PILOT introduces a learnable policy that continuously modulates three core update primitives:

Momentum reliance — how much to rely on accumulated gradient history vs. the current gradient
Variance-normalization strength — how aggressively to apply adaptive scaling
Sign-based behavior — how much to compress gradient magnitudes toward ±1

The policy is conditioned on a smoothed gradient-direction agreement signal, which serves as a compact online descriptor of local update consistency. It is updated online during training using a one-step meta-gradient estimate — no offline search, no meta-training phase, no second-order estimation.

Loss Landscape — CIFAR-10 / SmallCNN PILOT follows a distinct trajectory through the loss surface and converges to a lower-loss region compared to Adam, AdamW, Lion, and Sophia.

Key Results

CNN Architecture

Dataset	Optimizer	Accuracy (%) ↑	Val Loss ↓	Loss Var. ↓
FashionMNIST	Adam	93.28	0.1957	0.0033
FashionMNIST	AdamW	93.22	0.1944	0.0034
FashionMNIST	Lion	92.91	0.2091	0.0041
FashionMNIST	AdaBelief	93.66	0.1822	0.0046
FashionMNIST	PILOT (Ours)	94.13	0.1719	0.0045
CIFAR-10	Adam	79.91	0.5794	0.0103
CIFAR-10	Lion	80.87	0.5487	0.0105
CIFAR-10	PILOT (Ours)	81.94	0.5302	0.0073

ResNet-18 Architecture

Dataset	Optimizer	Accuracy (%) ↑	Val Loss ↓	Loss Var. ↓
FashionMNIST	AdaBelief	95.33	0.1711	0.0056
FashionMNIST	PILOT (Ours)	95.71	0.2690	0.0030
CIFAR-10	Adam	93.18	0.2140	0.0073
CIFAR-10	AdamW	92.90	0.2514	0.0066
CIFAR-10	PILOT (Ours)	93.42	0.2496	0.0001

Method

Gradient-Direction Agreement

At each step, PILOT computes the cosine similarity between successive gradients:

$$r_t = \frac{g_t^\top g_{t-1}}{|g_t|2 , |g{t-1}|_2 + \epsilon}$$

This is smoothed via an exponential moving average:

$$\rho_t = \gamma \rho_{t-1} + (1 - \gamma) r_t$$

Positive values indicate stable, aligned gradients. Values near zero indicate noise. Negative values indicate directional disagreement.

Learnable Policy

The smoothed signal $\rho_t$ is fed through polynomial functions followed by sigmoid activations to produce three scalar control variables:

$$p_{m,t} = \sigma(f(\rho_t; \phi_m)), \quad p_{v,t} = \tfrac{1}{2}\sigma(f(\rho_t; \phi_v)), \quad p_{s,t} = \sigma(f(\rho_t; \phi_s))$$

The total number of learnable policy parameters is $3(d+1)$, where $d$ is the polynomial degree.

Update Rule

$$\theta_{t+1} = \theta_t - \eta \frac{(|n_t| + \epsilon_n)^{1 - p_{s,t}} \odot \text{sign}(n_t)}{\hat{v}t^{,p{v,t}} + \epsilon}$$

where $n_t = p_{m,t} \hat{m}t + (1 - p{m,t}) g_t$ is the policy-controlled blend of momentum and current gradient.

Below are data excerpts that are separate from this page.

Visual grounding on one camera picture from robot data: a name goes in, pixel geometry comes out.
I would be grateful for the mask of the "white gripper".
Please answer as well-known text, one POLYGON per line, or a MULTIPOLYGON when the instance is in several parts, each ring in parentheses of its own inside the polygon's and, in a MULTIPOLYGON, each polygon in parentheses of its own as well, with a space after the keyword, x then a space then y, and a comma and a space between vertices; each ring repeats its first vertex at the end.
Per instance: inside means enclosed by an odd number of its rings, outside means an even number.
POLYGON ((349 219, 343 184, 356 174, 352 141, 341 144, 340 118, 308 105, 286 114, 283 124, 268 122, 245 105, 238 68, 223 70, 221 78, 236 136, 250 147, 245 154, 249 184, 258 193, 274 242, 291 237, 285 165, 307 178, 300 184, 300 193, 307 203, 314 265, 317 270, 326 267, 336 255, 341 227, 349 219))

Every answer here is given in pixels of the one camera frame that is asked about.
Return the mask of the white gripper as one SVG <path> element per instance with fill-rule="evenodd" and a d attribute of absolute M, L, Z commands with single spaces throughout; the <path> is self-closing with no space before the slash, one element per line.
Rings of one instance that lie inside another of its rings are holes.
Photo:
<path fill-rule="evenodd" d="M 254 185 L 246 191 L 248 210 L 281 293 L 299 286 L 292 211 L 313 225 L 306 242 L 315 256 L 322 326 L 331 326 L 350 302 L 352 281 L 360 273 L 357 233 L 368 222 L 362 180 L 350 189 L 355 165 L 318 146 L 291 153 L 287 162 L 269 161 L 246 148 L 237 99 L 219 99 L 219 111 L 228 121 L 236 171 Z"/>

This formulation recovers Adam ($p_m=1, p_v=0.5, p_s=0$) and sign-based updates ($p_s=1, p_v=0$) as special cases.

Installation

pip install pilot-optimizer

Or install from source:

git clone https://github.com/SattamAltwaim/PILOT.git
cd PILOT
pip install -e .

Usage

from pilot import PILOT

optimizer = PILOT(
    model.parameters(),
    lr=1e-3,
    betas=(0.9, 0.999),
    weight_decay=1e-4,
    gamma=0.95,        # smoothing coefficient for agreement signal
    lr_phi=0.01,       # policy learning rate
    degree=2           # polynomial degree
)

for batch in dataloader:
    loss = criterion(model(x), y)
    optimizer.zero_grad()
    loss.backward()
    optimizer.step()

Hyperparameters

Parameter	Description	Typical Range
`lr`	Model learning rate	`1e-4` – `1e-3`
`betas`	Moment coefficients	`(0.9, 0.999)`
`gamma`	Agreement signal smoothing	`0.85` – `0.99`
`lr_phi`	Policy learning rate	`5e-4` – `5e-2`
`degree`	Polynomial degree	`1` – `4`

Configuration-Specific Selections

Dataset	Architecture	γ	η_φ	Degree
CIFAR-10	CNN	0.882	0.00312	1
CIFAR-10	ResNet-18	0.950	0.00500	2
FashionMNIST	CNN	0.950	0.01000	2
FashionMNIST	ResNet-18	0.957	0.00273	3

Experiments

Experiments use 30 epochs, cross-entropy loss, cosine annealing LR schedule, batch size 128, and AMP. ResNet-18 configurations include a 3-epoch linear warmup.

# CNN on CIFAR-10
python train.py --dataset cifar10 --arch cnn --optimizer pilot

# ResNet-18 on FashionMNIST
python train.py --dataset fashionmnist --arch resnet18 --optimizer pilot

Project details

These details have not been verified by PyPI

Project links

Release history Release notifications | RSS feed

0.1.0.post3

May 28, 2026

0.1.0.post2

May 28, 2026

0.1.0.post1

May 23, 2026

This version

0.1.0

May 23, 2026

Download files

Download the file for your platform. If you're not sure which to choose, learn more about installing packages.

Source Distribution

pilot_optimizer-0.1.0.tar.gz (15.8 kB view details)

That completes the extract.